力麗科技攜手Dell Technologies戴爾科技集團,於日前擧辦「AI戰力,神速就位 – 把AI帶入資料」論壇,吸引眾多業界先進參與,現場座無虛席,希望藉此帶領企業掌握AI時代所需技術與服務,一步到位打造企業專屬AI工具箱。力麗科技
力麗科技攜手Dell Technologies戴爾科技集團,於日前擧辦「AI戰力,神速就位 – 把AI帶入資料」論壇,吸引眾多業界先進參與,現場座無虛席,希望藉此帶領企業掌握AI時代所需技術與服務,一步到位打造企業專屬AI工具箱。力麗科技

現今人工智慧(AI)浪潮席捲,以前所未見的速度改變商業世界勝負規則;驅使企業急欲建構如同「人工智慧工廠」的機制,期望加速AI應用開發,從而在這場變革中搶先躋身勝利組。

為此力麗科技攜手Dell Technologies戴爾科技集團,於日前擧辦「AI戰力,神速就位 – 把AI帶入您的資料」論壇,希冀帶領企業掌握AI時代所需技術與服務,一步到位打造專屬AI工具箱,運用資料開創業務創新價值。

力麗科技系統服務事業部副總經理張榮城。力麗科技

力麗科技系統服務事業部副總經理張榮城。力麗科技

戴爾科技集團技術副總經理梁匯華。力麗科技

戴爾科技集團技術副總經理梁匯華。力麗科技

戴爾科技集團資深解決方案架構師葉恩任。力麗科技

戴爾科技集團資深解決方案架構師葉恩任。力麗科技

亞太智能機器執行長吳柏翰。力麗科技

亞太智能機器執行長吳柏翰。力麗科技

戴爾科技集團資深產品業務協理徐志良。力麗科技

戴爾科技集團資深產品業務協理徐志良。力麗科技

力麗科技系統服務事業部副總經理張榮城表示,當前AI浪潮湧向全球,不論產業競爭乃至人們日常生活,觸目所及盡是AI;因此借重戴爾及其生態系夥伴APMIC亞太智能機器的顧問專家分享經驗與技能,協助企業隨需打造各種智慧應用場景。
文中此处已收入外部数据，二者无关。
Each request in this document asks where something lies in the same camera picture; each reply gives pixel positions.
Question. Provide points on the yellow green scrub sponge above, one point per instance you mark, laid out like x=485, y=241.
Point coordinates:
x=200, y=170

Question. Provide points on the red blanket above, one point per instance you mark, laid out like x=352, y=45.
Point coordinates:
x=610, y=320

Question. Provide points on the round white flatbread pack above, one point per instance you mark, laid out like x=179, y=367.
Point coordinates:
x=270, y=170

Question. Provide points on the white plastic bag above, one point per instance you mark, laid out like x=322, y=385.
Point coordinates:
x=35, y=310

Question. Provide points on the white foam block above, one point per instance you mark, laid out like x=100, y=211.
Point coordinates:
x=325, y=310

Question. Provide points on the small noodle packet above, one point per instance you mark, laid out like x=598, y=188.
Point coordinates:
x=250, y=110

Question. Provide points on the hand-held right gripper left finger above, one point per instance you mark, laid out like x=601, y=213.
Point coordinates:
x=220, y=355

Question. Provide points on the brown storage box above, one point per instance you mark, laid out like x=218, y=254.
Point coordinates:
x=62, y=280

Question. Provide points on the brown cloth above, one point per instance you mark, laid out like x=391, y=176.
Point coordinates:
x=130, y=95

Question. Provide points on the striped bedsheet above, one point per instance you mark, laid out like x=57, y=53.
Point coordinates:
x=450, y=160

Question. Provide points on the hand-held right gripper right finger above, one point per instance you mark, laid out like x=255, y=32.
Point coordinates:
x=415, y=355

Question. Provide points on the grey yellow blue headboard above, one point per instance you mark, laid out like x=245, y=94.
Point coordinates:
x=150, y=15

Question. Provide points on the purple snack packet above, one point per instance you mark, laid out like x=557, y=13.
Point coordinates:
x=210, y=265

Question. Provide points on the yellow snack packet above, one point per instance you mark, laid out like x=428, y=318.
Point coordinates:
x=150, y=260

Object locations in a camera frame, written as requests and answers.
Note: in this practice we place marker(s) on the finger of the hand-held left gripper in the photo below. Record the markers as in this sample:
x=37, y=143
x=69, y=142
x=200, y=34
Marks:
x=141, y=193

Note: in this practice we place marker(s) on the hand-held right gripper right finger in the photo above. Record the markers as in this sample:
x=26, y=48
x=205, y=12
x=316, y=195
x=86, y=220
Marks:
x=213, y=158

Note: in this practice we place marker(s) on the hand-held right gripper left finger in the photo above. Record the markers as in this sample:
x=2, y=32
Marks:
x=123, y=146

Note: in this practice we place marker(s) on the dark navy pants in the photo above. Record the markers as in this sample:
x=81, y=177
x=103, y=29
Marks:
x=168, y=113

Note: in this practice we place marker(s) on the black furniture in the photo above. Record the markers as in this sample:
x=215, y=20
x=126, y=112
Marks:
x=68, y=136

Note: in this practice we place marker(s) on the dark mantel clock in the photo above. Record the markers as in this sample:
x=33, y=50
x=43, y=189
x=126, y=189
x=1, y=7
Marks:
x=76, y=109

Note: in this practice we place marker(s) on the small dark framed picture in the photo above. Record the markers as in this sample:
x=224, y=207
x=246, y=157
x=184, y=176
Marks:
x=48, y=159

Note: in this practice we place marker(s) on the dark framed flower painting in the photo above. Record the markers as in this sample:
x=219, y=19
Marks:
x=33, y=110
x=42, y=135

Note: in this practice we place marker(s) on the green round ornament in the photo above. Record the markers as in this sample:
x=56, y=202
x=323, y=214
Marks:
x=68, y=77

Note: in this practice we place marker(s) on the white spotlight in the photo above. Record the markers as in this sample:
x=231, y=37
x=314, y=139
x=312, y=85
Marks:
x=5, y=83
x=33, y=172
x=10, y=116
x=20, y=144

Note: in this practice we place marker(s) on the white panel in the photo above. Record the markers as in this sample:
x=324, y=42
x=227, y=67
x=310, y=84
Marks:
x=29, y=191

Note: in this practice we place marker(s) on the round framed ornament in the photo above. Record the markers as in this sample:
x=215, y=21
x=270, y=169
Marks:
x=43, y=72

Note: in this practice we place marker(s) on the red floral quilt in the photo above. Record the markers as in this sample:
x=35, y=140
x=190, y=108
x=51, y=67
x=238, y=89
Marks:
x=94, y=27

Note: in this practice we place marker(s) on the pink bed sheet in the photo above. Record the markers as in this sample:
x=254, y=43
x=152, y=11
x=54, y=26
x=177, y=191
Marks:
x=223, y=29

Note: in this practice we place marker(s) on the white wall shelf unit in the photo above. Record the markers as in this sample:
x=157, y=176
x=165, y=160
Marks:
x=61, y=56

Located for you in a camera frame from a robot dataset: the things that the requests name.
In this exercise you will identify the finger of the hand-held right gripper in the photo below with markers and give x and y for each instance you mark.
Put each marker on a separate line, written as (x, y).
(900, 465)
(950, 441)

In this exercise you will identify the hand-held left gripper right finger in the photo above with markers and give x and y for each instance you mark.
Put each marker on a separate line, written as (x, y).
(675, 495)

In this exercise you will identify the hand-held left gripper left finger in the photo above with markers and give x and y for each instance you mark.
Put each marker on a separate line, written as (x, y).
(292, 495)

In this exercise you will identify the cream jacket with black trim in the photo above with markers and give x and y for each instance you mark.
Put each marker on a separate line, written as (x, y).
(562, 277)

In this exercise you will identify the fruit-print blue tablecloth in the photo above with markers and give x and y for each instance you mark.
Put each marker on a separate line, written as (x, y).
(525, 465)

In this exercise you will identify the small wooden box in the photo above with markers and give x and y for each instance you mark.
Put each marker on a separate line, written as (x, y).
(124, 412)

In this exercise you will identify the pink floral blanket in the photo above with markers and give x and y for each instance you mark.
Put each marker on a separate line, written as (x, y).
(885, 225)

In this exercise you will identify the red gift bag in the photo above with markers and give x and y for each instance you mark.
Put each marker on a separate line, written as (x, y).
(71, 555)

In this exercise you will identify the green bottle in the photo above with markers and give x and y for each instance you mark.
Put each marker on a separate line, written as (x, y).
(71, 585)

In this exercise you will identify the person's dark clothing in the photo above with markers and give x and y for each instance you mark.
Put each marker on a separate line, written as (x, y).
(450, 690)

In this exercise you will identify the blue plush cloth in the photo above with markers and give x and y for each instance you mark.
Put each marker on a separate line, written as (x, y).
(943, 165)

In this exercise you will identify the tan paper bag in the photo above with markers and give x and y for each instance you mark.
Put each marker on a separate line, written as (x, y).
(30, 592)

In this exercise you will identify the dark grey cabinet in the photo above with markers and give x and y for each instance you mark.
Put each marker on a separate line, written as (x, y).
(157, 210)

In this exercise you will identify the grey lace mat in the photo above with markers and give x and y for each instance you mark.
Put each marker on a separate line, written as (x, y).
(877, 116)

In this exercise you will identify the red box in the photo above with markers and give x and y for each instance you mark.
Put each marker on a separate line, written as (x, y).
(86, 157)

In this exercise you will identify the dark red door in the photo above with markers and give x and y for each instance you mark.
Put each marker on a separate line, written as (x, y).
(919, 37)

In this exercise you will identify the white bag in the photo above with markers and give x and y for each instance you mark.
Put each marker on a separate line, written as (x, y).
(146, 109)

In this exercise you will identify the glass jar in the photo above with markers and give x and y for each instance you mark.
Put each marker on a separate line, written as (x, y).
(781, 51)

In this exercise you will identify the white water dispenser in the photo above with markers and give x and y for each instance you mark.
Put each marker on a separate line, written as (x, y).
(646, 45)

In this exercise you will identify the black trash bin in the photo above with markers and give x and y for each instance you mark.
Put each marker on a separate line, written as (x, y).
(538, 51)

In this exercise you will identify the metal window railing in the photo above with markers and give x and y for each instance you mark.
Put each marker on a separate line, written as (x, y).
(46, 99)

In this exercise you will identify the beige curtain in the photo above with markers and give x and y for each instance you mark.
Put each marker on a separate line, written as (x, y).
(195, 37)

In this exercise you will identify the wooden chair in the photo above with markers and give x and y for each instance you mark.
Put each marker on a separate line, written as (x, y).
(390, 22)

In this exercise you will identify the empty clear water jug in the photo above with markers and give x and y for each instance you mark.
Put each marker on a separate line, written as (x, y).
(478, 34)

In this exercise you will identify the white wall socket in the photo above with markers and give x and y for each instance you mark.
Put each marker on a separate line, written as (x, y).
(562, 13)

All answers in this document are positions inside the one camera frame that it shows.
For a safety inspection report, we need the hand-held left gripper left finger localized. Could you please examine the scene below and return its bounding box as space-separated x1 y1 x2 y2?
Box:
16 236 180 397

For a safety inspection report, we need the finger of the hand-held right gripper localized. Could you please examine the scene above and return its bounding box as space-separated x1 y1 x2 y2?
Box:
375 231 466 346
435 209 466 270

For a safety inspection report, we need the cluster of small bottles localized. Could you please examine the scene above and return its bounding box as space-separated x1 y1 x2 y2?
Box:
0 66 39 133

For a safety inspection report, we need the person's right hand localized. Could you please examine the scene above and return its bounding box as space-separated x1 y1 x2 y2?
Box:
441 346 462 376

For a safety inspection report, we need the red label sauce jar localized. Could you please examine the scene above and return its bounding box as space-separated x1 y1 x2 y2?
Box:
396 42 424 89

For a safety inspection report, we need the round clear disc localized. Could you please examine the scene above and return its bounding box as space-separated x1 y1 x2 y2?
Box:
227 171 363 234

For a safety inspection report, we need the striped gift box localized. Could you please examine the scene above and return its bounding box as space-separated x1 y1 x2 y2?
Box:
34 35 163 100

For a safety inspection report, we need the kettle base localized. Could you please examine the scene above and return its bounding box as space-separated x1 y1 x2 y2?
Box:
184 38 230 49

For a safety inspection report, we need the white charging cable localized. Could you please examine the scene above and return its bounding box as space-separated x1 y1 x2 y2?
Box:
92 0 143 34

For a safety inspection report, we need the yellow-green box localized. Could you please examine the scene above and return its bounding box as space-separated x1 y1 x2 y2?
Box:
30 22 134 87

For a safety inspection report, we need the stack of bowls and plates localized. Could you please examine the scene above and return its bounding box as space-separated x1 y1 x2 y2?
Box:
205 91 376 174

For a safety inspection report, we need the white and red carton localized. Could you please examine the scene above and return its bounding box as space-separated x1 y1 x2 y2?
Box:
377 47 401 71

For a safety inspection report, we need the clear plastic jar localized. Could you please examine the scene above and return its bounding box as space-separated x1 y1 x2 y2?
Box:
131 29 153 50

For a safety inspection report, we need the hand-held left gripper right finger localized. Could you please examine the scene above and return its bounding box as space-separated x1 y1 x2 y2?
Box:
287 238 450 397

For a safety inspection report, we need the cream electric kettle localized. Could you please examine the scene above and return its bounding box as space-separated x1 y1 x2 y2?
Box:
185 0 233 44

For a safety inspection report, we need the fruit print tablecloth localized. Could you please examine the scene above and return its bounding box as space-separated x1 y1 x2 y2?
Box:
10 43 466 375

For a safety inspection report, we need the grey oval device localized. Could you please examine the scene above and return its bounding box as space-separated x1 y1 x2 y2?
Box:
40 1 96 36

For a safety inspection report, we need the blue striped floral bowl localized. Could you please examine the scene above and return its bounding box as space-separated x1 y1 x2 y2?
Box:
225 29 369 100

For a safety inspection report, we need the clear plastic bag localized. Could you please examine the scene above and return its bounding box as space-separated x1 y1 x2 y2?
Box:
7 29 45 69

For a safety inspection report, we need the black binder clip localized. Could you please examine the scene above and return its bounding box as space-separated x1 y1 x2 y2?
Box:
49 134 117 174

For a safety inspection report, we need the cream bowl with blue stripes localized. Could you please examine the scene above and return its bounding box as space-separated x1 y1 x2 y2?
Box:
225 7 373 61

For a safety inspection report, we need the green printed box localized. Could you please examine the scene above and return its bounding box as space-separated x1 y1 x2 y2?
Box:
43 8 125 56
善用Dell AI Factory,加速肇建創新大局

戴爾科技集團技術副總經理梁匯華指出,戴爾提出的AI工廠,是一個端到端創新方案,可幫助企業加速採用AI並提高生產力;它全面整合戴爾的運算、儲存、軟體與服務功能,支援從模型建立到推論各種AI應用,以利企業將數據轉化為有價值的見解與成果,快速實現AI投資報酬。

談及AI實踐,需要算力、資料與模型三者到位並形成閉環,此即為AI金三角概念,其間有賴好的網路居中串聯,藉此建立大規模訓練和推論環境。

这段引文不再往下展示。